Start of INFORMATION PROVIDED
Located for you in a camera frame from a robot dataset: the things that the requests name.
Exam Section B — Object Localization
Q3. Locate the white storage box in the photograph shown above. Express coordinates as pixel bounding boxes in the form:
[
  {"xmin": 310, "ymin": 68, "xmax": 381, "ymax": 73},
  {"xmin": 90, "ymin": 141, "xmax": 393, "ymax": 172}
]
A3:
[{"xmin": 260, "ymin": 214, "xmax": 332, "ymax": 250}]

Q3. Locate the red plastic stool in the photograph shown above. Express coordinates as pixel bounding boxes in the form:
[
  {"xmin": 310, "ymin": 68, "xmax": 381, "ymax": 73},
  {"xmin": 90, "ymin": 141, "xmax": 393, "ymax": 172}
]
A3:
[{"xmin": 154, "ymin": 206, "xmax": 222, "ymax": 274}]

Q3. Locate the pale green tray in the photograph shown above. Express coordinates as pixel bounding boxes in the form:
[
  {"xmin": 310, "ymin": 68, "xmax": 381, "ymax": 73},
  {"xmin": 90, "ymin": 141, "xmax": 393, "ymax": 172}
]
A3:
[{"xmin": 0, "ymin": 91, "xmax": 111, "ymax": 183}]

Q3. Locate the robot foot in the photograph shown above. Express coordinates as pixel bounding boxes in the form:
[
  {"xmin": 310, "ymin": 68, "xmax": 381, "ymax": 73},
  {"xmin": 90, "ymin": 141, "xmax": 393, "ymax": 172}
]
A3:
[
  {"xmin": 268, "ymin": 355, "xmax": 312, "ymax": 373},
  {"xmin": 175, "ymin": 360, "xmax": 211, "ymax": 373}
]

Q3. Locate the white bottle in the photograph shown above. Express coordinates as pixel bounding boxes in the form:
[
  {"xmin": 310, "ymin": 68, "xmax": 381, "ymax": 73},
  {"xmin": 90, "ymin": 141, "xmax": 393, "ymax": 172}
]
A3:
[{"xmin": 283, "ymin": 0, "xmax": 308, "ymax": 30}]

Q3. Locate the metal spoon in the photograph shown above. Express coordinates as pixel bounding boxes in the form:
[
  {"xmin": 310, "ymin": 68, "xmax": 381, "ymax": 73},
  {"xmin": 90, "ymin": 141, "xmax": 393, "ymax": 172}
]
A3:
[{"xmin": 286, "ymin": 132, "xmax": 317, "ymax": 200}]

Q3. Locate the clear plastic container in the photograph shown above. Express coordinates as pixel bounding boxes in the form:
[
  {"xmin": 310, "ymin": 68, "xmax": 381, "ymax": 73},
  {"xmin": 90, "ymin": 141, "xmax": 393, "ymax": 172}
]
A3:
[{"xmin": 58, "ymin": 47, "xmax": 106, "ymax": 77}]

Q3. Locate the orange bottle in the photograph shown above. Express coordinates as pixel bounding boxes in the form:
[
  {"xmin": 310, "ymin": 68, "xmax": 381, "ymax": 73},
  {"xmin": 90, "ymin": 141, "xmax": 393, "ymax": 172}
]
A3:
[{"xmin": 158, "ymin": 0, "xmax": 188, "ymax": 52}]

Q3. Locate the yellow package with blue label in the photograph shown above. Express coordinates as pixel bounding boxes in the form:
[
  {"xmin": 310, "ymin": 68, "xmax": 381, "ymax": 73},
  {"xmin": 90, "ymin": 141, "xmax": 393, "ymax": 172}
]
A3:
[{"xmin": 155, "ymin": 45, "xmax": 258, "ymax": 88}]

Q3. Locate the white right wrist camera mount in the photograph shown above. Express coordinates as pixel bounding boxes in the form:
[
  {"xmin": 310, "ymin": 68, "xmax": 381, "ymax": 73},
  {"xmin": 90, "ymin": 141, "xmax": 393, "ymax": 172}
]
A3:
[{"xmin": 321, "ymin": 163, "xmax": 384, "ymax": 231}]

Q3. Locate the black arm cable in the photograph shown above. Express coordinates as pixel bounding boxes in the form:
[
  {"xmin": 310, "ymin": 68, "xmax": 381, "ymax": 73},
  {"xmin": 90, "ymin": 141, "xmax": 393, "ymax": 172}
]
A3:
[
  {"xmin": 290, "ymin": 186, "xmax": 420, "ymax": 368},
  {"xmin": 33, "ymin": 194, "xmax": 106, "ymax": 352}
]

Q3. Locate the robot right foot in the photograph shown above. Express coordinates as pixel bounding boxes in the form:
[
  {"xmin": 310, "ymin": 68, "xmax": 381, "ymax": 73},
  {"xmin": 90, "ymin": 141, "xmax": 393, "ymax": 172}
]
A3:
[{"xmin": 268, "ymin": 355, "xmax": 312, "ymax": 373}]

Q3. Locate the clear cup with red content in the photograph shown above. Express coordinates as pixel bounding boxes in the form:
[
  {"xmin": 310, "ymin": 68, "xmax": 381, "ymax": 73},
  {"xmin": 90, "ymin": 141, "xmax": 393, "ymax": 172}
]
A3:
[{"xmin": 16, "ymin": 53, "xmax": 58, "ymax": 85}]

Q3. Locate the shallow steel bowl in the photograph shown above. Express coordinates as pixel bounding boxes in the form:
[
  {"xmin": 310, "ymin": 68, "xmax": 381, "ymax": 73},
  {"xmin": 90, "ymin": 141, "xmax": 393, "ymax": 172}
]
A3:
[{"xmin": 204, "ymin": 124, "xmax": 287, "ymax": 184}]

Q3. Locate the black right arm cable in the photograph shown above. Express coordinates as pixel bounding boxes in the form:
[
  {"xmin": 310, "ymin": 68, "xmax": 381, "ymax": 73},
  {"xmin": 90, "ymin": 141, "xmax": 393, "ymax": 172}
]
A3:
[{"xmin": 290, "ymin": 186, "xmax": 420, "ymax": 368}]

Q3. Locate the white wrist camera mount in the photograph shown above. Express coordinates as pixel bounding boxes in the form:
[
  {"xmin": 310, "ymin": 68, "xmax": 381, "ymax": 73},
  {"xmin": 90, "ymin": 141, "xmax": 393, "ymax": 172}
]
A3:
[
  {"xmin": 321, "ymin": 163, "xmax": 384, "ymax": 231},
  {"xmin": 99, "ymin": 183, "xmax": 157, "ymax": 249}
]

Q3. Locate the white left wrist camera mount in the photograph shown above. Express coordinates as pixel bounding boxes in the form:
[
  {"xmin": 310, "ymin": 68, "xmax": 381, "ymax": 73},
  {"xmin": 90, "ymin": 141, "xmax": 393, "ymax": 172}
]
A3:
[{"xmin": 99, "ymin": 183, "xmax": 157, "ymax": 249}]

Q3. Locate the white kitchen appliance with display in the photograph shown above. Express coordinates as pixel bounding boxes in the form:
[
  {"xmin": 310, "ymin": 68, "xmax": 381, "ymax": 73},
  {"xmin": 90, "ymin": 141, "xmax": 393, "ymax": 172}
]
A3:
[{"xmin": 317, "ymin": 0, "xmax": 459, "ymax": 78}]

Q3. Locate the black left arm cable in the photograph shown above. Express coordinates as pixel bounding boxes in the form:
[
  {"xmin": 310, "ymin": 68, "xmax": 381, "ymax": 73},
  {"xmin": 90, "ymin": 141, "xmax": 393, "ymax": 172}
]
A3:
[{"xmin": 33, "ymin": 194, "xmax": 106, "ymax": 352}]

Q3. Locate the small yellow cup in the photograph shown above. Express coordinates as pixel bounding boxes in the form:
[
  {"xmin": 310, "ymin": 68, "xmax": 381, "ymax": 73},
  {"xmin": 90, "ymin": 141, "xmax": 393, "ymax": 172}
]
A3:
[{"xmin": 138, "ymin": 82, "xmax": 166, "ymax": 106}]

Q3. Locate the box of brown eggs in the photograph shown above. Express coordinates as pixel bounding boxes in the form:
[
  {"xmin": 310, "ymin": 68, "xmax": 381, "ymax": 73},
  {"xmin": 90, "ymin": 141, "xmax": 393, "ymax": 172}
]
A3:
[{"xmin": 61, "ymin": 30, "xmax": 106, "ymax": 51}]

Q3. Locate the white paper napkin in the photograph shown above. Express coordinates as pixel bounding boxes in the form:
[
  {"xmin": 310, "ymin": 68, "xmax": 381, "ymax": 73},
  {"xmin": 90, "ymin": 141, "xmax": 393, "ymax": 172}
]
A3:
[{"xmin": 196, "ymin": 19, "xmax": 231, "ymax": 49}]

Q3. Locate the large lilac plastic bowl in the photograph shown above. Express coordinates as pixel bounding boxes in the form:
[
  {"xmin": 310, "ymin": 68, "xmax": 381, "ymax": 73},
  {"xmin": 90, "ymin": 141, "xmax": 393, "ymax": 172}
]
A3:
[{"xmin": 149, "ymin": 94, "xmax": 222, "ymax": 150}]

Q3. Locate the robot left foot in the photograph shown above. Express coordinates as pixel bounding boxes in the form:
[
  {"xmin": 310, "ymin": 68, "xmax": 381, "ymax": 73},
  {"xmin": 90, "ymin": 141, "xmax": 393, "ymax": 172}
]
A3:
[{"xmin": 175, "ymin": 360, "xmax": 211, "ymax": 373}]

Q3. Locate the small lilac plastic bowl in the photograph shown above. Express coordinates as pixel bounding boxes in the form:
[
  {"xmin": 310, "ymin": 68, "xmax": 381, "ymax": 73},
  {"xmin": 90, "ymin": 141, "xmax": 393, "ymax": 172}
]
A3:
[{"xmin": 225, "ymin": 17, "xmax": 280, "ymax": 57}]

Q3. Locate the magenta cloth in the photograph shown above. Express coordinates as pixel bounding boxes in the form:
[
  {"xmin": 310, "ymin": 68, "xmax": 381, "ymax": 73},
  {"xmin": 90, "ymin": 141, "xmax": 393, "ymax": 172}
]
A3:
End of INFORMATION PROVIDED
• ABOUT THIS TASK
Give back every line of the listing where the word "robot" shows up.

• REPLY TO THE EXERCISE
Located for you in a camera frame from a robot dataset: the things that the requests name.
Q3. Locate the robot foot in the photograph shown above. Express coordinates as pixel bounding boxes in the form:
Q3. Locate the robot right foot in the photograph shown above. Express coordinates as pixel bounding boxes in the form:
Q3. Locate the robot left foot in the photograph shown above. Express coordinates as pixel bounding boxes in the form:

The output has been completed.